(EXERCISE PROMPT):
In this material, which lines include the string "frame"? Show them.

Top of GIVEN DATA

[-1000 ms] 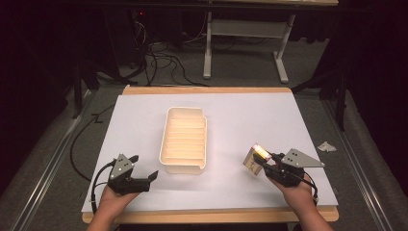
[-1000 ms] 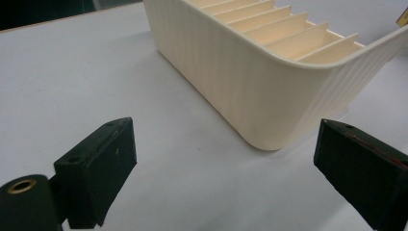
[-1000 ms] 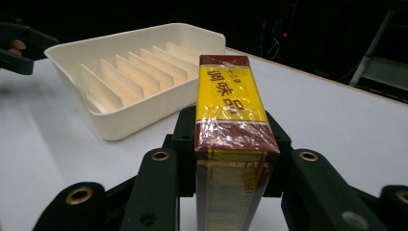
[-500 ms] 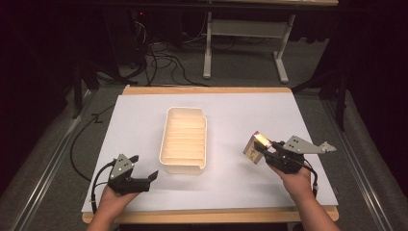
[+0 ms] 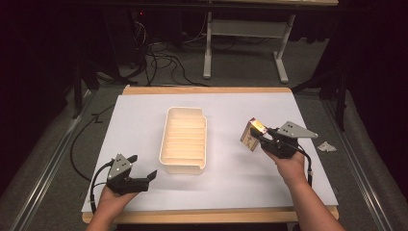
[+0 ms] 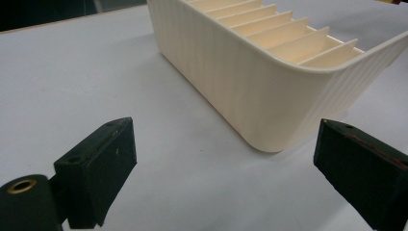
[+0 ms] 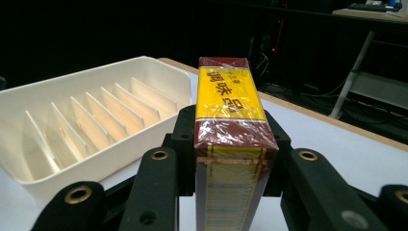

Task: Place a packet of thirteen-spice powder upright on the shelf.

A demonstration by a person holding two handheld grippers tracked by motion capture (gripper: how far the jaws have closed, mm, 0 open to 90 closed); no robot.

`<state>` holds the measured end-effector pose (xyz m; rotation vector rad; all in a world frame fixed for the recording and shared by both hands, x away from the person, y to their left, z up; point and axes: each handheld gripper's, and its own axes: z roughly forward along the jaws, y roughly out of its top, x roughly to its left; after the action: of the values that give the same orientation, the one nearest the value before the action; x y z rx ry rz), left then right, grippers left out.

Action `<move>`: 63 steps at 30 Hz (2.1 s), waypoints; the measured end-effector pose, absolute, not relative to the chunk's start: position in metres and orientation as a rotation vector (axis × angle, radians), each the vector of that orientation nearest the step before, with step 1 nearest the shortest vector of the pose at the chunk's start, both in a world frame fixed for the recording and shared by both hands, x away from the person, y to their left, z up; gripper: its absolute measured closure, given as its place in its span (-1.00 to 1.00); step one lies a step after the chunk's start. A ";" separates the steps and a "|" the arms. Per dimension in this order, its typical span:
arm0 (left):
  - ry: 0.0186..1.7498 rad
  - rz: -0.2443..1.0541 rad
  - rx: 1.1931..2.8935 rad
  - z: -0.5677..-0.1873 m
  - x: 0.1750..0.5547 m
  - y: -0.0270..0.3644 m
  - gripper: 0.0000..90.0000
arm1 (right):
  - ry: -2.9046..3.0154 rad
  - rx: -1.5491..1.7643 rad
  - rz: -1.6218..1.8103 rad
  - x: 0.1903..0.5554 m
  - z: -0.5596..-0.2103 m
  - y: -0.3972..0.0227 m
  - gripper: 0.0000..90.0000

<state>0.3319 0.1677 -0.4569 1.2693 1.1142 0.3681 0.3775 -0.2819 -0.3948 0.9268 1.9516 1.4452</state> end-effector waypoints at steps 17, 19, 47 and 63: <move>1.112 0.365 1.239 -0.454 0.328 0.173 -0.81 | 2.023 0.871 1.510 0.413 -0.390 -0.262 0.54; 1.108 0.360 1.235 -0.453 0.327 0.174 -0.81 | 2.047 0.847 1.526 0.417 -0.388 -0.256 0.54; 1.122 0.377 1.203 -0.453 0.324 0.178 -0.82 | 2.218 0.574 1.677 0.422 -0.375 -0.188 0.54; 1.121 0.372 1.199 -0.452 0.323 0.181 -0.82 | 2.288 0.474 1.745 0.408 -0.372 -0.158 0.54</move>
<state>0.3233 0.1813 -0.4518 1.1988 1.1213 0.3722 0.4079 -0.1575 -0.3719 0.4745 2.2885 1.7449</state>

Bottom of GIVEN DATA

(ANSWER TO THIS EXERCISE):
`<state>` holds the measured end-effector pose (xyz m; rotation vector rad; all in a world frame fixed for the recording and shared by both hands, x away from the person, y to their left, z up; point and axes: each handheld gripper's, and its own axes: z roughly forward along the jaws, y roughly out of its top, x roughly to its left; after the action: of the values that give the same orientation, the one nearest the value before the action; x y z rx ry rz), left then right, grippers left out.
Action `<move>`: 63 steps at 30 Hz (2.1 s), waypoints; the measured end-effector pose, absolute, not relative to the chunk's start: position in metres and orientation as a rotation vector (axis × angle, radians), each the vector of that orientation nearest the step before, with step 1 nearest the shortest vector of the pose at the chunk's start, both in a world frame fixed for the recording and shared by both hands, x away from the person, y to their left, z up; gripper: its absolute measured closure, given as its place in its span (-1.00 to 1.00); step one lies a step after the chunk's start. A ";" separates the steps and a "|" the arms. Per dimension in this order, its typical span:

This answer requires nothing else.